Katrina: Yeah…Well, I never used to think that they were terribly related…because I’d always draw. I’d go to life drawing classes in between shows and keep it to myself really. I wouldn’t do opening night cards of drawings, but it was always a thing that I loved to do. In fact, there was a little junction in my youth where I thought, art school or acting school? Because I loved visual arts so much, but acting just kind of fulfilled me that little bit more. Having just recently gone to art school, and spent time at The College Of Fine Arts, it was just a revelation to me. It was beautiful to immerse myself in that world for a short time.
Katrina: I’ve just started painting really, I’ve just been a drawer in pastels and pencil for a long time, but I picked up oil paints and they are very similar to pastels and I can manipulate them and they are quite soft and delicious, and I’ve always been interested in portraiture, in faces and body and expression. I think that’s a big thing, and I tend to really enjoy telling a story in the artwork so…
Marika: So, it is all connected.
Katrina: It’s all storytelling and that’s what I find exciting about that whole world of art. I’m just dipping my toe in now, I’m a beginner, but I really enjoy setting up a scene. It’s quite theatrical really. It’s almost like I’m writing a play with the pictures.
Marika: I think it’s rewarding for any artist, regardless of their discipline, to have other things – whether it’s that you love cooking or you love gardening or whatever it is. I think it’s really important that we feed ourselves in other ways because what we do, with our fragile egos and wobbly self esteems and often not knowing what’s happening next…there is so much fluidity, that I think it’s so important to have other things to feed your soul. Creatively speaking. Whether that artist self is expressed in how you decorate your home, or walk your dog, or make your kids’ lunch boxes. They can all be creative pursuits in how you approach them.

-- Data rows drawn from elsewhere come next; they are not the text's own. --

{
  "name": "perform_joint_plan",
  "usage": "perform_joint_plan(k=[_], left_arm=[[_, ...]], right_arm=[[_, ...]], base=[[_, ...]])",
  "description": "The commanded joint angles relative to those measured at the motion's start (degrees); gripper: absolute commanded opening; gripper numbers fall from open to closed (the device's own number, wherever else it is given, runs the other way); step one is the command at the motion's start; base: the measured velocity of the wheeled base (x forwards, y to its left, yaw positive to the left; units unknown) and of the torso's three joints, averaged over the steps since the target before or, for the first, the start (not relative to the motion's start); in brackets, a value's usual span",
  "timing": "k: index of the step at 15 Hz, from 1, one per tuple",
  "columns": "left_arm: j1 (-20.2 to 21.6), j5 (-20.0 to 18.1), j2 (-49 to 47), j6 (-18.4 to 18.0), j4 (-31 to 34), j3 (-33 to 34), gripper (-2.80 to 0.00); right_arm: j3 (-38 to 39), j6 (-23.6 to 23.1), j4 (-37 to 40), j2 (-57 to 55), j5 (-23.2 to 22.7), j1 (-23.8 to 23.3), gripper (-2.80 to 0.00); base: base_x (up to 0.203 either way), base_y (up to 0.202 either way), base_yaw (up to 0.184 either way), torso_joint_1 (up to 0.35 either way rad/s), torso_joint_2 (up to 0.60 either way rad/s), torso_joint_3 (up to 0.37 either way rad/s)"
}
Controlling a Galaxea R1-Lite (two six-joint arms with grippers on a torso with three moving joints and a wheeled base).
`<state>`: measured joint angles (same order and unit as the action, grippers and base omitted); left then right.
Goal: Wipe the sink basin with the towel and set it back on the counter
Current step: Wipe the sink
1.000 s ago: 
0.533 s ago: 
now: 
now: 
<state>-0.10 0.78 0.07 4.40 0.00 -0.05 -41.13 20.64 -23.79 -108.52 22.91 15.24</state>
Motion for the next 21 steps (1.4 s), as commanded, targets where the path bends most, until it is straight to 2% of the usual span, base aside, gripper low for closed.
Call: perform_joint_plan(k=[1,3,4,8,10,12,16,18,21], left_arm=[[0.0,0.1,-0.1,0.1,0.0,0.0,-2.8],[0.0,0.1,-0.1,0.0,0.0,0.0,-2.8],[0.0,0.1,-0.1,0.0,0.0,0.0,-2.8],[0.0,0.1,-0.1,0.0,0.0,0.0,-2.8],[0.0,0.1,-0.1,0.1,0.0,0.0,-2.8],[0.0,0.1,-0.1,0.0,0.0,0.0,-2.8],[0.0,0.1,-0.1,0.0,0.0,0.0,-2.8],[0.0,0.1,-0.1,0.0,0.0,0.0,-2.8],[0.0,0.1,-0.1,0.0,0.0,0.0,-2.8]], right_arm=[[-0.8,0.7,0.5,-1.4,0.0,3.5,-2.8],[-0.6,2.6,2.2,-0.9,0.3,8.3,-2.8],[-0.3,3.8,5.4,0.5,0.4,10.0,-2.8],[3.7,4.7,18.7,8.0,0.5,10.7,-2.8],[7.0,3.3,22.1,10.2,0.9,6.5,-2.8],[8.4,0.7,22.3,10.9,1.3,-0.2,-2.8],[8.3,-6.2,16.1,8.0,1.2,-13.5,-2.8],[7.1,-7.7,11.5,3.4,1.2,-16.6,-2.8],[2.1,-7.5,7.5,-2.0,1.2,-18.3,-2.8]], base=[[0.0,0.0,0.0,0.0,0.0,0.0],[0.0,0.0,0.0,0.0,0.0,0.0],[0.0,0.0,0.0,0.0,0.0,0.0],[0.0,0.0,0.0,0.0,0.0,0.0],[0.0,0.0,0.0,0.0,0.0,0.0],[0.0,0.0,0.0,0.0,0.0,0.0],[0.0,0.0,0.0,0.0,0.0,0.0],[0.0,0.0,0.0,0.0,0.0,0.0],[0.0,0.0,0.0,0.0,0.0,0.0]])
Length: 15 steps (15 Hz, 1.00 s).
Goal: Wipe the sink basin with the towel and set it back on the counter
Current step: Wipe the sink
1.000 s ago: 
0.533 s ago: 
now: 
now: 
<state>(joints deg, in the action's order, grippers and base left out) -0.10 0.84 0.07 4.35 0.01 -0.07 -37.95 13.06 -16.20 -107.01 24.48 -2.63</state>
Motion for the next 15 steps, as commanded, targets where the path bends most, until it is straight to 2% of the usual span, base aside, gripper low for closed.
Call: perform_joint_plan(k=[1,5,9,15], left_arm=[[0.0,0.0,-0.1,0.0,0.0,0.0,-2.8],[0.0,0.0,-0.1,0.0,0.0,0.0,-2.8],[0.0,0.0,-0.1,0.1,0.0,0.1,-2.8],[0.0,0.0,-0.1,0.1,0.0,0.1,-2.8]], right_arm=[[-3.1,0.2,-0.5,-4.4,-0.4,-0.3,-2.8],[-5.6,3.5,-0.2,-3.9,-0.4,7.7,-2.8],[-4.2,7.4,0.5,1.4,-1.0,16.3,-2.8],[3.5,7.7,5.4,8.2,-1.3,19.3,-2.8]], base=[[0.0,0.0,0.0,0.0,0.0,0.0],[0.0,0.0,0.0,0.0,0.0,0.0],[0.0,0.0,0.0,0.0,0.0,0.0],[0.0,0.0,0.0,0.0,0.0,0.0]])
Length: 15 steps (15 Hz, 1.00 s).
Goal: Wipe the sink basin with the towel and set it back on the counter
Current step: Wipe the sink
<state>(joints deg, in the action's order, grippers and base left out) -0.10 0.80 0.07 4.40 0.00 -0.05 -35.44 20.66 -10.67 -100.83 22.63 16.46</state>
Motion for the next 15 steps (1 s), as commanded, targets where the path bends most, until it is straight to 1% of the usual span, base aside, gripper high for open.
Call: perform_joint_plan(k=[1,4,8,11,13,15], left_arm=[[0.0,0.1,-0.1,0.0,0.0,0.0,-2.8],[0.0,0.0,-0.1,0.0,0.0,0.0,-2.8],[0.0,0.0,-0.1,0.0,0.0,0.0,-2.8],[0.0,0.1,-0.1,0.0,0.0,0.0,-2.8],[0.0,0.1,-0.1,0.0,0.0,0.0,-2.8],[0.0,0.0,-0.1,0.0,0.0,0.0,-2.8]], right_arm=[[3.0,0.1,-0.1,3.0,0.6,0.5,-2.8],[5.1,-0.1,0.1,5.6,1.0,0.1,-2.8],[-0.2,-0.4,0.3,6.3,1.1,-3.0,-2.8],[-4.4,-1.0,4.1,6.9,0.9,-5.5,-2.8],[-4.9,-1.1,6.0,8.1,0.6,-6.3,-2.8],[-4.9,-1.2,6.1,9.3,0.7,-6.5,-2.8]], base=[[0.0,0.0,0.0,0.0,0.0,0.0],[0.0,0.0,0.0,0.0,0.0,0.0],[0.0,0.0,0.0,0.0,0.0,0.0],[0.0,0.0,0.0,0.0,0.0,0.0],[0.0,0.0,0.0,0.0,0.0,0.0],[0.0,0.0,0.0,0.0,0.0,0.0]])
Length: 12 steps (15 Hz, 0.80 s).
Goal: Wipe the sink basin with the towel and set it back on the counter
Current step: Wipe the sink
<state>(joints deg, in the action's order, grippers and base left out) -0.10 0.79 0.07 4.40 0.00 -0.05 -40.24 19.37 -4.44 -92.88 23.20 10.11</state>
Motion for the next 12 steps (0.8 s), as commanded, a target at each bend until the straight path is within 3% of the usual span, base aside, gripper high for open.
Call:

Katrina: Also, I don’t need anyone else to make a picture. I don’t need an agent, a playwright, a director, and fellow cast mates.
Marika: That’s powerful.
Katrina: Yeah, and so it is very empowering and it’s exciting, and I don’t need anyone’s validation either.
Marika: Or applause.
Katrina: I don’t need applause. Yeah. I’m happy for people to hate it. I don’t care what they think. I just want to make it.
Marika: And that’s arguably the best way to make art.